A Christmas Story

 

This is a story within a story about one of the few things saved from the fire.

A few years after college I moved from Savannah back to Virginia to look after my maternal grandmother. She was living alone and having heart and hip problems. I was still untethered enough I could pick up and move easily – all my possessions fit in Mr. Earl, a trusty old ’67 Ford LTD.

I moved into the basement where, like our basement, decades of life collected. Among the many things I found stored away was an old cedar lined blanket chest. It was in bad shape. Pieces had fallen off, veneer chipped, the varnish black and bubbled. I had nothing but time, so described it to her an asked about refinishing it. She couldn’t remember which one I meant, but said sure.

When the project was done, I brought it upstairs. She looked at it for a long time, remembering, and told me the story of the chest, and why it had been kept all these years.
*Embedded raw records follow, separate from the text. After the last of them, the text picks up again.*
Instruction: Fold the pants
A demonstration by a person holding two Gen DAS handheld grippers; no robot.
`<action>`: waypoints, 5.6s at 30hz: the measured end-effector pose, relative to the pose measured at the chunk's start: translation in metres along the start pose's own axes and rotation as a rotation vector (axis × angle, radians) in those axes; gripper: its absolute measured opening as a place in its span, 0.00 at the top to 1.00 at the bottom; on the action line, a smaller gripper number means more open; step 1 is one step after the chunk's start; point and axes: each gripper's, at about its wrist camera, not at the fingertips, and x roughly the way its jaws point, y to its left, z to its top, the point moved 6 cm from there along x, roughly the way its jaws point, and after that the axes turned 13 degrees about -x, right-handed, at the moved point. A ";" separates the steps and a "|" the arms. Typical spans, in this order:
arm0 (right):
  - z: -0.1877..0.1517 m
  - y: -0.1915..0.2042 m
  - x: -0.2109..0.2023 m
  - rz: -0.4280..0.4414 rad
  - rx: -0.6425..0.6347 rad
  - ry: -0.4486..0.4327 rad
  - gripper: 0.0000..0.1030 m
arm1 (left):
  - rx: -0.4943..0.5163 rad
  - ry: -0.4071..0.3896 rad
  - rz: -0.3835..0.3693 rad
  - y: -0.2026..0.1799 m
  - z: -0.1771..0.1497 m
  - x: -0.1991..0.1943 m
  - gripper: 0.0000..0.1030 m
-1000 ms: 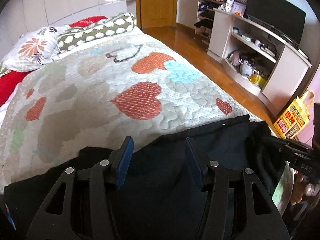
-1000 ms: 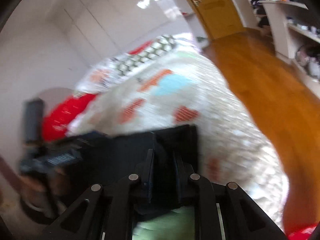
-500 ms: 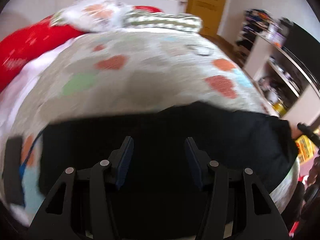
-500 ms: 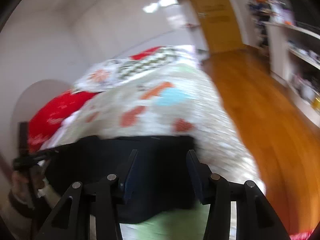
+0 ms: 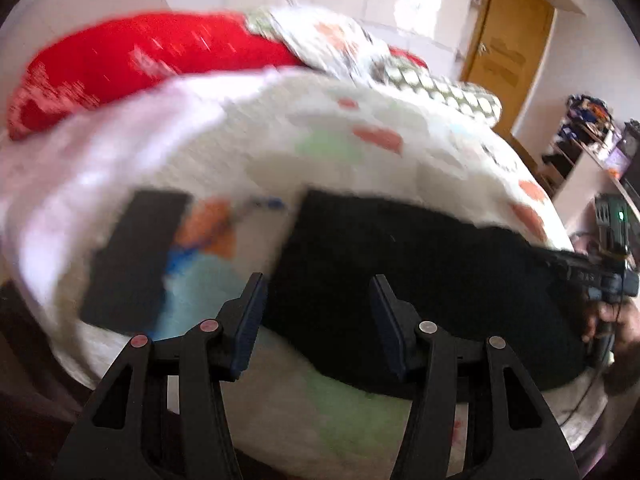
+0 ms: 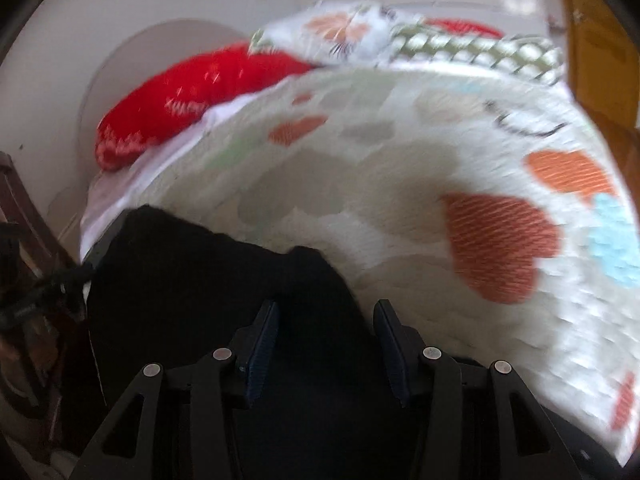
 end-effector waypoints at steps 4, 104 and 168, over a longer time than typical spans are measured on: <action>0.009 0.016 -0.007 -0.016 -0.083 -0.034 0.91 | -0.066 0.022 -0.031 0.019 0.010 0.010 0.29; -0.201 -0.039 -0.212 -0.375 0.501 -0.219 0.55 | 0.491 0.201 -0.268 -0.281 -0.043 0.104 0.33; -0.083 0.053 -0.129 -0.149 0.232 -0.236 0.37 | 0.238 0.265 -0.341 -0.196 -0.062 0.045 0.93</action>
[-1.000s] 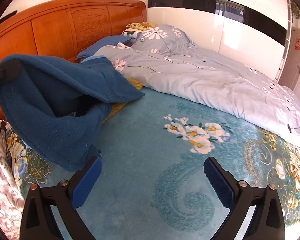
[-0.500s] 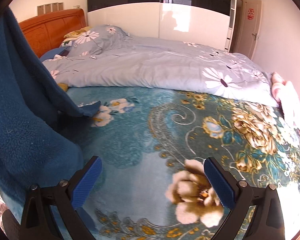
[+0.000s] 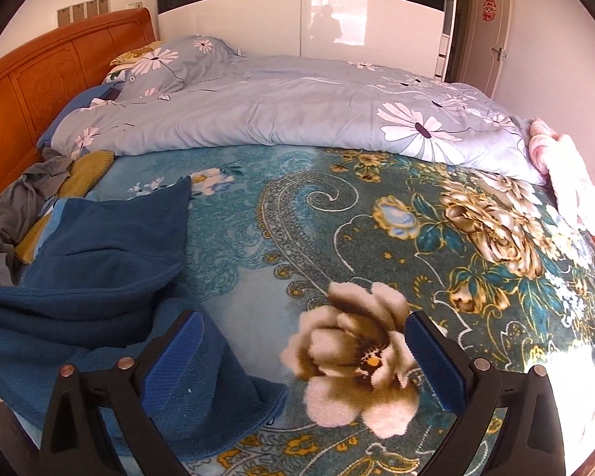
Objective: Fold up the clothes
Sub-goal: 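Lift the fleece jacket with the left tool and carry it onto open blanket, then grasp the jacket with the right tool while the left tool keeps holding it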
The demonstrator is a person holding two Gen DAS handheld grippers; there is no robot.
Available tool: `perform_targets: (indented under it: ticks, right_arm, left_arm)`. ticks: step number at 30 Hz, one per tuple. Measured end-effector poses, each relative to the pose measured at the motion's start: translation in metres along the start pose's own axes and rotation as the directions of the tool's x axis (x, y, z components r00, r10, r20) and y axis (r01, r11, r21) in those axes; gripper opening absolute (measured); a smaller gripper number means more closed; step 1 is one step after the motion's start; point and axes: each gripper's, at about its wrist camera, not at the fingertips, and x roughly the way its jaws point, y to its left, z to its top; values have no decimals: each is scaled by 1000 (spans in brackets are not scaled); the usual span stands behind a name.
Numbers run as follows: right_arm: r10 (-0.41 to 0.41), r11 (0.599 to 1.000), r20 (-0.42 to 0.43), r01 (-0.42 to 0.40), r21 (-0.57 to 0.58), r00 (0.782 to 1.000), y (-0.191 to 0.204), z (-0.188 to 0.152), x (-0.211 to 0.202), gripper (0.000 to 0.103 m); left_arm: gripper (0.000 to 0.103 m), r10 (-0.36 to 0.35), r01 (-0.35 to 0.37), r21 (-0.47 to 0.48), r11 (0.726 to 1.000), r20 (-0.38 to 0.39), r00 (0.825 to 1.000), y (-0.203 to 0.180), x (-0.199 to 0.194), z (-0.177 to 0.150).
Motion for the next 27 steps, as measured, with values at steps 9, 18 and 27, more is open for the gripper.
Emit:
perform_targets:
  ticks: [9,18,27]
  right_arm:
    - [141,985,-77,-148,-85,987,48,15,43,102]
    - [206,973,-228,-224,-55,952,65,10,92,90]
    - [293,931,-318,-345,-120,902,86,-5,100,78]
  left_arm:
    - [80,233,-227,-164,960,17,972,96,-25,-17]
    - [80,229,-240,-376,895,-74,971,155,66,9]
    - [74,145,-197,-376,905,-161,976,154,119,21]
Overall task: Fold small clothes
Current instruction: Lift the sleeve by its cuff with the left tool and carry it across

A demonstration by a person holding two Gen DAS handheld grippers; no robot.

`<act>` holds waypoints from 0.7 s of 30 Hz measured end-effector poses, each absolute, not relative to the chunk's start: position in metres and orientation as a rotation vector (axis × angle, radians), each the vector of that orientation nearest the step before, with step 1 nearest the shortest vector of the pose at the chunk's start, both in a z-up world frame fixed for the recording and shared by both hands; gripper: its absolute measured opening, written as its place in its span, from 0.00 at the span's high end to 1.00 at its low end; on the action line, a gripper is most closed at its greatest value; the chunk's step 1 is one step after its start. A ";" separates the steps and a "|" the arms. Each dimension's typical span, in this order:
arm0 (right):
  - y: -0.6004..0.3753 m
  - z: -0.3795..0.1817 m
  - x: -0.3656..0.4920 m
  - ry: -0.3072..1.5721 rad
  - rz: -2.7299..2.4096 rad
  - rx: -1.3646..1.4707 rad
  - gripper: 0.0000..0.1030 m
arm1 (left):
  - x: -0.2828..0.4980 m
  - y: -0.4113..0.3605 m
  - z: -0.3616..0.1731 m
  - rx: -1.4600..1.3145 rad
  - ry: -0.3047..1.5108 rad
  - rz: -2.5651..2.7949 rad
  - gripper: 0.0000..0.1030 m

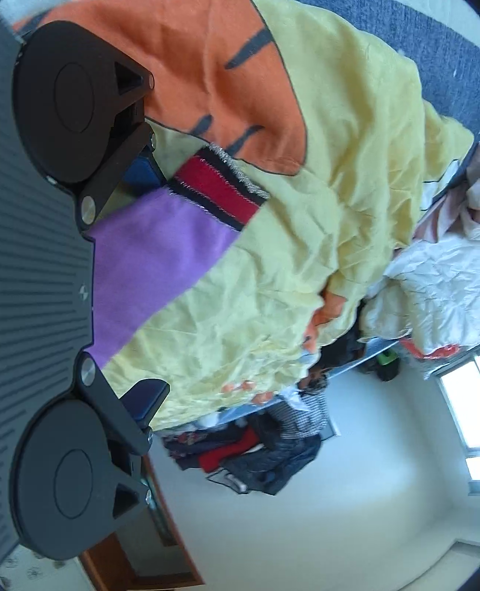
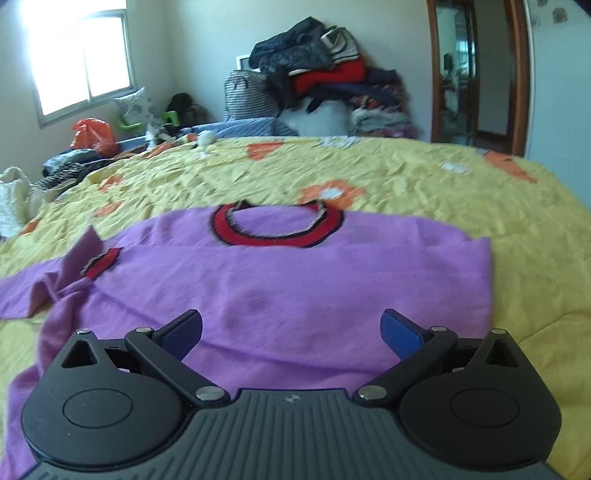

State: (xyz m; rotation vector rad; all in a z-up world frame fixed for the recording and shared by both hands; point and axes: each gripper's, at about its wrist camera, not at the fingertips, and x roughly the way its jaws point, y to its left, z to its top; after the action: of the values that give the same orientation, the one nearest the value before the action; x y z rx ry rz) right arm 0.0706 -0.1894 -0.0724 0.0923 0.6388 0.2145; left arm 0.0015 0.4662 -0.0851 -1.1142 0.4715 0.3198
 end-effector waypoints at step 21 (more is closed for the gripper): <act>-0.136 -0.081 0.066 0.664 0.208 0.090 0.00 | -0.025 0.504 -0.043 -1.024 0.391 0.370 0.98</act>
State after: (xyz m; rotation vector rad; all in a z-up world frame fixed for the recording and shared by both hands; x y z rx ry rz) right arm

She and my grandfather lived in Arkansas during the Depression. She was a young school teacher, and he pumped gas at the local Esso station.

As the Depression deepened, and became more dire, they were among the only people with a job, and they had two. What little money they had was the only money in their community. Sometimes men – formerly proud and skilled men – came to the door with things they had made, hoping to sell them for whatever they could, to buy food for their families. So they would buy these things when they could. She pointed to a tiny delicate side table that had been in their living room as long as I could remember. It had hand carved legs and parquet inlay. It had been made by one of the elders of their church.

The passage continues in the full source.